Another incident, this one not as well documented but the subject of a great deal of informed speculation, concerns a 2007 Israeli air strike against what was at the time a suspected nuclear weapons research facility in Syria. A report by the IEEE Spectrum the following year traced reports that a French chip company that supplied the manufacturer of Syrian radar defense gear included a “kill switch” that allowed Israeli bombers to carry out their attack undetected.
So it’s not from out of nowhere that such national security concerns arise about a Chinese telecom concern.
One fundamental failure of all this official hand-wringing is that it neglects the fact that many if not most of the components, with the exception of certain higher-value chips like those from Intel, are manufactured in China. Cisco Systems and Juniper Networks in the U.S., Alcatel-Lucent in France and Ericsson in Sweden, all use Chinese-made parts and carry out at least some portion of the final assembly of their equipment in China.
Huawei certainly hasn’t done itself any favors. While its most senior U.S. employee described the company as “an open book” in a surprisingly short segment on CBS’s “60 Minutes” last night (see the video below), its founder and chief executive, Ren Zhengfei, has never sat for an interview with a Western media outlet. And the precise ownership of the company’s shares are murky. U.S. regulators have prevented it from making certain acquisitions, and in Australia it was blocked from bidding on portions of a project to build a national broadband Internet network.
It hasn’t gotten to be the world’s largest telecom equipment concern for nothing. Wireless phone networks in Africa rely heavily on inexpensive gear sold by Huawei. There are suspicions about its dealings in this area too, though they are mostly economic. Huawei has a history of undercutting Western rivals in competitive bids by as much as 5 percent to 15 percent, raising suspicion that it is the benefactor of state-sponsored subsidies. However, it’s also to the benefit of these rivals to stoke the national security concerns as much as possible.

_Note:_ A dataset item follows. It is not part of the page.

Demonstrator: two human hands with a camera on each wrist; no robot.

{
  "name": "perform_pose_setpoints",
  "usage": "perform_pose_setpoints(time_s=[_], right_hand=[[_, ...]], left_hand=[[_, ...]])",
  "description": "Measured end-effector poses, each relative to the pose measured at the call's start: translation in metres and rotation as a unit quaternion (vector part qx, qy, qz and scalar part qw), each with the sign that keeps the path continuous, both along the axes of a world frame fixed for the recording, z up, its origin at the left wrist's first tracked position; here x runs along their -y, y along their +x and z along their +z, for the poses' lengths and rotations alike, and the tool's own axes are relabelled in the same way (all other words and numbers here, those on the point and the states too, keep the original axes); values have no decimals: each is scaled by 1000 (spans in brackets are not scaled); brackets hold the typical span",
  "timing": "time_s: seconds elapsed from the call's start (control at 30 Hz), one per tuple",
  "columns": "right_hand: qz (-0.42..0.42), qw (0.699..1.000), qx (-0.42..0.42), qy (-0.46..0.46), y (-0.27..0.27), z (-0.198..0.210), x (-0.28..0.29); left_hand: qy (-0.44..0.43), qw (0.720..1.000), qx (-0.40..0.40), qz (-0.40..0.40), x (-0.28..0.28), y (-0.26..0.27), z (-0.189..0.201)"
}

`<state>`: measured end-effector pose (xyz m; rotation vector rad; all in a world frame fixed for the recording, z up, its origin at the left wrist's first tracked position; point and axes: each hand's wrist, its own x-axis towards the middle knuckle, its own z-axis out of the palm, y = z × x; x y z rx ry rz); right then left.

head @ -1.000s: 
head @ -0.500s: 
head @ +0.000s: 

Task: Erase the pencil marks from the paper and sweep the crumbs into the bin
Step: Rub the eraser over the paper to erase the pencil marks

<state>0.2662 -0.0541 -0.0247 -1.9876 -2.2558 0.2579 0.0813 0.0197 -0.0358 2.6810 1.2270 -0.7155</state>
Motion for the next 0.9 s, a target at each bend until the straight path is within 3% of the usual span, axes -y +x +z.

All told, it’s not as though there is no reason to be suspicious of Huawei, if only because the U.S. and its allies know too well from their own actions in recent years about the potential for electronic espionage, surveillance and warfare.
For its part, Huawei defended itself and attacked the report in a response today (read it in full here). The company said the committee’s report, an 11-month effort, “failed to provide clear information or evidence to substantiate the legitimacy of the Committee’s concerns” and “appears to have been committed to a predetermined outcome” and “employs many rumors and speculations to prove non-existent accusations.”
Without having read the classified portions of the report, which are said to contain more specifics — it mentions only vague instances of “beaconing,” which is intended to mean sending data back to China — it’s hard to argue with Huawei’s position.
Nor is it easy to dismiss the committee’s fears out of hand. Which brings us to the possible unintended result of all this: Might China respond with its own restrictions against U.S. telecom firms like Cisco and Juniper? Is this the first shot of a telecom trade war? We’ll see.
If that happens, expect Cisco to be hurt more than Huawei. U.S. sales account for only 4 percent of its overall revenue, whereas Cisco’s operations in Asia, the Pacific Rim and China account for more than 16 percent, and China was its second fastest-growing market in that region after Japan.